Exercise aim:
For the data below, give the number of lines containing "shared" and nothing more.
>>>>>
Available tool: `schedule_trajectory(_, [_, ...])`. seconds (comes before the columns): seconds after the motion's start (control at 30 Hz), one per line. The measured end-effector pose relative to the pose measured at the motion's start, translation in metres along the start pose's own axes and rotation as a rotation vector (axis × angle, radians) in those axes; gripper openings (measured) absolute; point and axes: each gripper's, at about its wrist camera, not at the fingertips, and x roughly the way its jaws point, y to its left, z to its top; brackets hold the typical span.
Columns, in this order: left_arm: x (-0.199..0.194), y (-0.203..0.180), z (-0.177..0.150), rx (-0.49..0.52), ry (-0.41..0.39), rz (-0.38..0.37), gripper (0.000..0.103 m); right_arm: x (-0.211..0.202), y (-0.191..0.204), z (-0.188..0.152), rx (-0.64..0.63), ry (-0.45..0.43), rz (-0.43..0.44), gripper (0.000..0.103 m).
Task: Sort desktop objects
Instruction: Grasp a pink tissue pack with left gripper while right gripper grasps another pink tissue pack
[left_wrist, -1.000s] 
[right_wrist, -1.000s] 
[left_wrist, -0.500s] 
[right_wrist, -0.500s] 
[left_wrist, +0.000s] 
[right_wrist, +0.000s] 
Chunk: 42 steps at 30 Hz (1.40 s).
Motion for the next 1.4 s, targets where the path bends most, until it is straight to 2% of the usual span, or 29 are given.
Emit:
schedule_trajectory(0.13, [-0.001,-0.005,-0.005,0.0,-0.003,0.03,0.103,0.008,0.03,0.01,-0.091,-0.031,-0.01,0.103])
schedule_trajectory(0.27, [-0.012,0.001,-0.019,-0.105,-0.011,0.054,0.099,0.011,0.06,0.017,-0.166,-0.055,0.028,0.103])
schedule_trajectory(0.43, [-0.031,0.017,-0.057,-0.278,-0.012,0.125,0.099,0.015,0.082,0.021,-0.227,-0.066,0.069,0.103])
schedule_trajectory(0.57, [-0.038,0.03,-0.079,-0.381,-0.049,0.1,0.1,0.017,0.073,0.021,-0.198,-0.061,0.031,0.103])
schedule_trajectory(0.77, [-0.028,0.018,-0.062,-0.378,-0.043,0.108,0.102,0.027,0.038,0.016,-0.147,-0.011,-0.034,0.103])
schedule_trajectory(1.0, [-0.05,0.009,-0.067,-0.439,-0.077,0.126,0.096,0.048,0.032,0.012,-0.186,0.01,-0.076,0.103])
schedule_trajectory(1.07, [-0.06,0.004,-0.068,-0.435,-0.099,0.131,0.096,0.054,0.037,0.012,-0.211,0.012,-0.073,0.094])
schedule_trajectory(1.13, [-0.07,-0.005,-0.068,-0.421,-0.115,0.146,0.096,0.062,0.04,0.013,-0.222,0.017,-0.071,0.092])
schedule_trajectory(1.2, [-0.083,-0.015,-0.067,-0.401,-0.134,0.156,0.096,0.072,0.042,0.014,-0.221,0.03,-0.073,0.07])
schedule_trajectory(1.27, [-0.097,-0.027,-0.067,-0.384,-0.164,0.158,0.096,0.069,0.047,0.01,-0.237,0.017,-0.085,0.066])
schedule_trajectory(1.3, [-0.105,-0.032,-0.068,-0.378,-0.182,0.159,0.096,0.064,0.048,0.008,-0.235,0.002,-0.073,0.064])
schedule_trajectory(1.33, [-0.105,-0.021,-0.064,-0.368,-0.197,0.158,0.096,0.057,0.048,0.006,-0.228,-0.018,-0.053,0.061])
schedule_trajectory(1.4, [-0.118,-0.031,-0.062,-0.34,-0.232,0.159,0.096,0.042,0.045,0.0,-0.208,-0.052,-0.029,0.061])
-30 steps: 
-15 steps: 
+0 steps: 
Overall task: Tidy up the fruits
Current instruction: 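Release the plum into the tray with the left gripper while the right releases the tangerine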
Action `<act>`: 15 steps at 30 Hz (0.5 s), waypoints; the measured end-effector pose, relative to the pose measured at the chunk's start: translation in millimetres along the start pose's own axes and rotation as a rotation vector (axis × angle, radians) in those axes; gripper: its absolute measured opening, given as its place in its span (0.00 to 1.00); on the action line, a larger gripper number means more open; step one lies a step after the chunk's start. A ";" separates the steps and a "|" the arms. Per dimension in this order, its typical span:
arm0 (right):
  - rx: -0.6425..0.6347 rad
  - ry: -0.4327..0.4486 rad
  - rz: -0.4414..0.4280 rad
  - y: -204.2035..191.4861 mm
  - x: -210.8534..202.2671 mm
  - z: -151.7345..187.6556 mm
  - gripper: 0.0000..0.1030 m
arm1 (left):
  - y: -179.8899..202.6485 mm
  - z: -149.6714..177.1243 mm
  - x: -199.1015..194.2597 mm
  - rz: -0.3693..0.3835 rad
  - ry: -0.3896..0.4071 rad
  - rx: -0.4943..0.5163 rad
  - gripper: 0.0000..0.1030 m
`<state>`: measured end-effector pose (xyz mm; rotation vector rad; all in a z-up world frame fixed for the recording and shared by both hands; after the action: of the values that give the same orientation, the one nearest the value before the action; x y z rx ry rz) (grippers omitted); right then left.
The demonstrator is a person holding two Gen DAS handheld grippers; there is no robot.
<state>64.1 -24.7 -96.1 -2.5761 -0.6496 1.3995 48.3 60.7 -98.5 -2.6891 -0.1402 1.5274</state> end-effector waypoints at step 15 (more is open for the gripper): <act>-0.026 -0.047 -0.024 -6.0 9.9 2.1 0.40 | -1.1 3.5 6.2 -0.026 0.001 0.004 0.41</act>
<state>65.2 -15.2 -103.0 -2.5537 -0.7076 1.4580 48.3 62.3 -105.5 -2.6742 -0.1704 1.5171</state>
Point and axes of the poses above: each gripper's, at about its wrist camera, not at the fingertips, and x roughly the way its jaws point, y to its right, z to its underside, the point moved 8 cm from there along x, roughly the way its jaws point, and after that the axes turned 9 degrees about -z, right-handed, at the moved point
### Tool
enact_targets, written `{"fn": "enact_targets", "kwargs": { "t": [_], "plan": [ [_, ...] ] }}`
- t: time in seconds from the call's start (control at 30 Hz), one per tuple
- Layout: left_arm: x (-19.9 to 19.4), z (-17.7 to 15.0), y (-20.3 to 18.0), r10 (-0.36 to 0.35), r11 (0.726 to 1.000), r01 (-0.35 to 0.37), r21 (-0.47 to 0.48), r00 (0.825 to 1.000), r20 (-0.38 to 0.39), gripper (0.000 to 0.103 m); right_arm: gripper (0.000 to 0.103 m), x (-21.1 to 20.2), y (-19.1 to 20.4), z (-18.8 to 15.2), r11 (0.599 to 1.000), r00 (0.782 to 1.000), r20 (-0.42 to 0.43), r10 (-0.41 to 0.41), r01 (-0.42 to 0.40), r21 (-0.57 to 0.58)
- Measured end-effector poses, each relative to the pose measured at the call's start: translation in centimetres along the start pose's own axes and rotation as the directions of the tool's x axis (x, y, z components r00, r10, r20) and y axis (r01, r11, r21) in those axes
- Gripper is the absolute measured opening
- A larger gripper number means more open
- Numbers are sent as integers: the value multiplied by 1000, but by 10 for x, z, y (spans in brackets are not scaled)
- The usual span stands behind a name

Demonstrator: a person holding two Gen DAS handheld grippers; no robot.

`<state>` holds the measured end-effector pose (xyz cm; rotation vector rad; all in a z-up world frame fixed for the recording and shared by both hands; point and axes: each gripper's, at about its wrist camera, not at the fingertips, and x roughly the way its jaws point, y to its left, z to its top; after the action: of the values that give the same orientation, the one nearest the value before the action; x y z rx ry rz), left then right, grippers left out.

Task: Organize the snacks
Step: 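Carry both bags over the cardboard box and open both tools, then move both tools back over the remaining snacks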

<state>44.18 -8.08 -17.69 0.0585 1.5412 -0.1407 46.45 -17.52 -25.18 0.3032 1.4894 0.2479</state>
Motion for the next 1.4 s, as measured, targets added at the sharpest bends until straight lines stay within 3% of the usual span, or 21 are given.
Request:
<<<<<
Result for this exercise:
2